# Villain review



## JCKeck1

Yo, so I just got my Villian also and got it out on medium flow Escalante this weekend. I can't tell you enough how psyched I am! I've paddled the Rocker for a long time and a bit in the Super Hero, but the new Villian is awesome. She's extremely fast and even though the nose looks a bit long with less rocker, it boofs better than the Rocker does. It was pure joy to paddle. I'll get some pics up soon.

I know a lot of people out there were not psyched on the Rocker, but those people should definitely take a long look and paddle the Villian. It's a totally different animal and friggin amazing. 

Joe 
Team JK


----------



## deepsouthpaddler

Interested in demoing the big villain. Anyone around the metro denver area got one for a demo?


----------



## JCKeck1

I got you one. CKS has them in stock. Confluence should have them soon.....
Joe


----------



## mjpowhound

Any thoughts on a Hero vs. Villain in big water?


----------



## ericnourse

Hey Mt Putz..z, I rarely throw anything serious out here, but I have had my Villian S now for a couple weeks and have been down some fun stuff. I'm super sick like that! When I sat in the boat when it 1st arrived, I noticed right off the bat that it had enough room for my enormous 4 1/2 inch chub. The shape, lines, rocker, outfitting, and free sponge is exactly what I have been waiting for. The reason for this design in the first place was EJ's fear of me kicking his ass if this design didn't happen.

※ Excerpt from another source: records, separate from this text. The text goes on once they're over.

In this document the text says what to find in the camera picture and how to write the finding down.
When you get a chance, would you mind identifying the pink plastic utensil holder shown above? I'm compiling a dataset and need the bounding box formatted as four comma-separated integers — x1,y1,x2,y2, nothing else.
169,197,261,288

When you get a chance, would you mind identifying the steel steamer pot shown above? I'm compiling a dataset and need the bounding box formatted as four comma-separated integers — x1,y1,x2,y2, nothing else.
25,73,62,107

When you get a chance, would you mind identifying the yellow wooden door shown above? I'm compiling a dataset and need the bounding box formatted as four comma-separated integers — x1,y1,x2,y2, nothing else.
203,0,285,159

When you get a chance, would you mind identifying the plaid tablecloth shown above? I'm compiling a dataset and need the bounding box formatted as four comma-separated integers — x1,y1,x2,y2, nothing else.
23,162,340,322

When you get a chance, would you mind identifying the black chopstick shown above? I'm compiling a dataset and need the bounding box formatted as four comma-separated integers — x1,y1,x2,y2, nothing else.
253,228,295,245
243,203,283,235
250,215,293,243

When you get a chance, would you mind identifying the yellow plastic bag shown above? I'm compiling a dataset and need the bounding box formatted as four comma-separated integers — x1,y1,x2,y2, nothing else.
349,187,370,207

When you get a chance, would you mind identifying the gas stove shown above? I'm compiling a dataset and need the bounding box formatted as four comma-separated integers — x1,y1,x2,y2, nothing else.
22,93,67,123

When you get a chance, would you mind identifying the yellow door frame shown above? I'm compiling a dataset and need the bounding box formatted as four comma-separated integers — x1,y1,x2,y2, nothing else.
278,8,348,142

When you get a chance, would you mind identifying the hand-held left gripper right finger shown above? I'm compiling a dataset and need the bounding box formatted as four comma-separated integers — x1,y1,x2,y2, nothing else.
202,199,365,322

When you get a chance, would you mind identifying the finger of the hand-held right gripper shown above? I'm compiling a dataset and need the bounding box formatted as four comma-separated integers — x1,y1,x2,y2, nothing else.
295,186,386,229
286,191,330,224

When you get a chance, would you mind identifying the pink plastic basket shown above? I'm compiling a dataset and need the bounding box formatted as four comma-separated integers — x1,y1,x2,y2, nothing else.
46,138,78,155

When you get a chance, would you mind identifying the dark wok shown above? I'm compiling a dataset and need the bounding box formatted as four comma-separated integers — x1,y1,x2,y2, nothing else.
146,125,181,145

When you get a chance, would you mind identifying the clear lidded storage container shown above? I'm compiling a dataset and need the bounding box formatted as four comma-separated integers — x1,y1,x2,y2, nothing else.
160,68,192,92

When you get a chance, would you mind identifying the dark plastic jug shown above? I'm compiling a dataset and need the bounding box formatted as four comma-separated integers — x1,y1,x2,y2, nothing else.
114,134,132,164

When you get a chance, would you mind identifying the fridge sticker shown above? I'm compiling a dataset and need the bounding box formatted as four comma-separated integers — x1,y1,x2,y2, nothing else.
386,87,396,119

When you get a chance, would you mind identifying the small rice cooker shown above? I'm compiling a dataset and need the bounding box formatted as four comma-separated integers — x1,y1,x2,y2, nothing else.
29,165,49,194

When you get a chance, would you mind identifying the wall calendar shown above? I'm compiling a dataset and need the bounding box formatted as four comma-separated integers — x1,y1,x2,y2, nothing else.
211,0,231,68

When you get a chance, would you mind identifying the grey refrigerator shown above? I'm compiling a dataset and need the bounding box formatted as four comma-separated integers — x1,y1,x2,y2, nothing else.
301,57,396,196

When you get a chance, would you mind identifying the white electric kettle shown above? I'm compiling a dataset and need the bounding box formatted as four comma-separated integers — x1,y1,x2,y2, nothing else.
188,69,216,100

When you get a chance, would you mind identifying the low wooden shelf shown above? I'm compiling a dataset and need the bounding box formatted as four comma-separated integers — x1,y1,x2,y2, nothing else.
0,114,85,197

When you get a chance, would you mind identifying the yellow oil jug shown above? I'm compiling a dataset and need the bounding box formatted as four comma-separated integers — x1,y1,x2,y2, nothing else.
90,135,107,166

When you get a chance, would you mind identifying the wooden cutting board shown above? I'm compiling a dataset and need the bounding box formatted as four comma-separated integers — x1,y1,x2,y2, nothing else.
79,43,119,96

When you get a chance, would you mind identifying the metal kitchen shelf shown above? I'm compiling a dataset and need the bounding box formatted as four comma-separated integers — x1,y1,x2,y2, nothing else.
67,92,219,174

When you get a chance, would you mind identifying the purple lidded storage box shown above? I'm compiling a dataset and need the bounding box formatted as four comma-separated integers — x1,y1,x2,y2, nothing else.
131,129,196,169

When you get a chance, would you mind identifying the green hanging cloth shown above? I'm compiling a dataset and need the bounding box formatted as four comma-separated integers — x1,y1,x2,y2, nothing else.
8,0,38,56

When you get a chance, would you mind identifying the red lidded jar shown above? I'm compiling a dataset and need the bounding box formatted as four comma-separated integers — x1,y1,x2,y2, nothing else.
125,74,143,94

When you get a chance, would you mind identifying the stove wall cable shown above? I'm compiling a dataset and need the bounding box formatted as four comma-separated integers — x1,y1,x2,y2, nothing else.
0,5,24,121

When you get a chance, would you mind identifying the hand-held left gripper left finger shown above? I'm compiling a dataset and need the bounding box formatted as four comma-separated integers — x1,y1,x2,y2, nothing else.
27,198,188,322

This boat does everything perfectly! I get in, paddle sick shit (around Greeley), and get out. I don't adjust it at all except an occasional rope stretch (I tend to press quite hard on my feet because of my masculine legs). I like my creek boat to fit almost like a play boat. I'm super sick like that!

Boils, drops, side currents tend to flush off the back deck rather than sending you backwards begging for hot chocolate, flannel sheets, and your mom. The soft lines are the perfect balance for doing everything and keeping a 4 1/2 inch chub all the way to the take-out where your girlfriend is waiting with a short skirt, no panties, and a cold beverage.

I am 185 pounds of pure steel, and super good looking if that matters. I would recommend this boat to a friend. I would share pics, but I don't want any of you to get killed. I'm super sick like that.

E-


----------



## mfzurek

we all know what you are using the sponge for eric....


----------



## acetomato

Super sick review Eric


----------



## JCKeck1

So about the bigger water... fired off the Villain into Upper South Boulder today and I was again super psyched. The run was high. We put on at 450 and took off in the neighborhood of 600cfs - getting into Normandy canyon levels. The boat just handles really smooth and the speed provides a lot of forgiveness. 

I definitely prefer the Villain in big water because of that speed. The Super Hero has a better carving hull, but it's definitely significantly slower. People that were skeptical about Jacksons in the past really need to check out this boat. 
Joe


----------